Powering a VCO: switching regulator (buck) or LDO? Core
Choose the LDO. A VCO is extremely sensitive to power supply noise — any ripple on V_DD directly modulates the output frequency, creating spurious tones and degrading phase noise. Switching regulators generate significant ripple and EMI at their switching frequency and harmonics. An LDO provides a clean, low-noise supply with high PSRR. The efficiency penalty is acceptable because VCOs typically draw modest current.
Why use a ‘Star’ power topology for LNA, PA, and Mixer rather than daisy-chaining? Core
Star topology prevents common-impedance coupling between blocks. In a daisy-chain, the PA’s large current transients flow through the same trace impedance that feeds the LNA, modulating the LNA’s supply voltage and injecting noise/distortion.

With star topology, each block has its own dedicated trace back to the common point, so one block’s current draw doesn’t create voltage drops that affect others. This maintains isolation between sensitive (LNA) and noisy (PA) blocks.

Exceed-Level Questions

Buck converter inductor selection — DCR vs. AC losses, size trade-offs? Exceed
DCR (DC Resistance): Causes I²R power loss, directly affecting efficiency and generating heat. Lower DCR requires larger wire/core → bigger footprint.

AC Losses: Core losses (hysteresis + eddy current) and winding AC resistance (skin/proximity effect). These increase with frequency and ripple current.

Trade-offs:

  • Size vs. DCR: Smaller inductors have higher DCR and more heat.
  • Inductance value: Higher L → lower ripple current → lower AC core loss, but larger footprint and slower transient response.
  • Core material: Ferrite has low core loss but saturates at lower current; powdered iron handles higher current but has more loss.
  • Shielding: Shielded inductors reduce EMI but are larger.
  • Saturation current: Must exceed peak inductor current with margin.
Why does ‘effective’ copper trace resistance increase at GHz frequencies? Impact on RFFE power delivery? Exceed
At GHz frequencies, the skin effect confines current flow to a thin layer near the conductor surface. The skin depth in copper at 1GHz is only ~2µm, dramatically reducing the effective cross-section and increasing resistance. Additionally, surface roughness (comparable to skin depth at GHz) forces current to travel a longer path.

For power delivery, this means PDN traces that appear low-impedance at DC may present significant impedance at RF frequencies, degrading high-frequency decoupling effectiveness. Proper high-frequency decoupling capacitors placed close to the IC pins are critical.

Via parasitics in power delivery — impact on decoupling effectiveness and mitigation?
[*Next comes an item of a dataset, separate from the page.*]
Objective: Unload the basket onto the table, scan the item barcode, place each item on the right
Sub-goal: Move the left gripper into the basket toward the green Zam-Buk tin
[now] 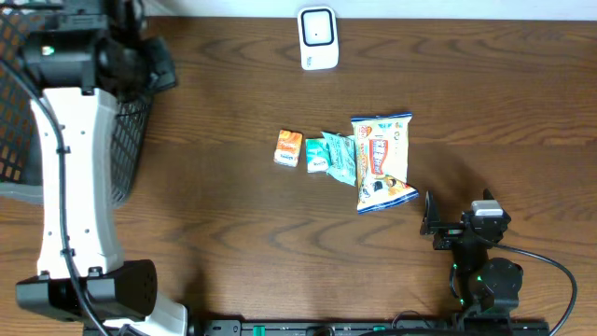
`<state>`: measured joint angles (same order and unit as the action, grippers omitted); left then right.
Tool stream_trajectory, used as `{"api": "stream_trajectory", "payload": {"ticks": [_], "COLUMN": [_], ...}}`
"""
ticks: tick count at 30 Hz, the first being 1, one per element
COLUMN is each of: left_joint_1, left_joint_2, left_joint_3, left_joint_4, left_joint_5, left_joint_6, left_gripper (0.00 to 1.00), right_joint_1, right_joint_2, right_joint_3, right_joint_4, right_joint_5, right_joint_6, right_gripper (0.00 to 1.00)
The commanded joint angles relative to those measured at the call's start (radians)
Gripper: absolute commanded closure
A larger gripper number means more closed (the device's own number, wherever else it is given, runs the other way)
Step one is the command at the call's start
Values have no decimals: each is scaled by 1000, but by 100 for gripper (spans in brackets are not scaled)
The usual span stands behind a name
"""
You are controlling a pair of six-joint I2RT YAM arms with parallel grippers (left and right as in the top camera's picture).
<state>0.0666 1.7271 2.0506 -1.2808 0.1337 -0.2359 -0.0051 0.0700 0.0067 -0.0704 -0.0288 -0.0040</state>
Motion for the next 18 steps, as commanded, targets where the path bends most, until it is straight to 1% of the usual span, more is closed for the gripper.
{"api": "stream_trajectory", "payload": {"ticks": [1,5,9,11,16,17,18], "left_joint_1": [72,164,243,286,380,399,412], "left_joint_2": [-14,-14,-14,-14,-7,-2,1], "left_joint_3": [10,10,10,10,10,10,10], "left_joint_4": [-5,6,100,158,280,307,323], "left_joint_5": [-30,-10,71,108,154,154,154], "left_joint_6": [-32,-29,35,38,66,98,133], "left_gripper": [54,53,53,50,49,44,41], "right_joint_1": [-5,-5,-5,-5,-5,-5,-5], "right_joint_2": [-4,-4,-4,-4,-4,-4,-4], "right_joint_3": [-1,-1,-1,-1,-1,-1,-1], "right_joint_4": [-4,-4,-4,-4,-4,-4,-4], "right_joint_5": [0,0,0,0,0,0,0], "right_joint_6": [10,10,10,10,10,10,10], "right_gripper": [1,1,1,1,1,1,1]}}
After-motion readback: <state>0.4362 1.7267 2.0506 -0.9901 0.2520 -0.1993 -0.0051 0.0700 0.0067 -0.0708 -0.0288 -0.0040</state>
Exceed
Via parasitics:

  • Inductance: Each via adds ~0.5–1nH of series inductance, increasing impedance at high frequencies.
  • Resistance: Finite conductivity adds series resistance.
  • Capacitance: Via barrel-to-plane capacitance (usually small, ~tens of fF).

Impact: Via inductance in series with a decoupling cap raises the effective SRF and adds impedance. A 100pF cap with 1nH via inductance resonates at ~500MHz instead of its intrinsic SRF.

Mitigation: Use multiple vias in parallel, minimize via length (blind/buried vias), place caps on the same layer as the IC pad, use via-in-pad technology, and keep via-to-pad connections as short as possible.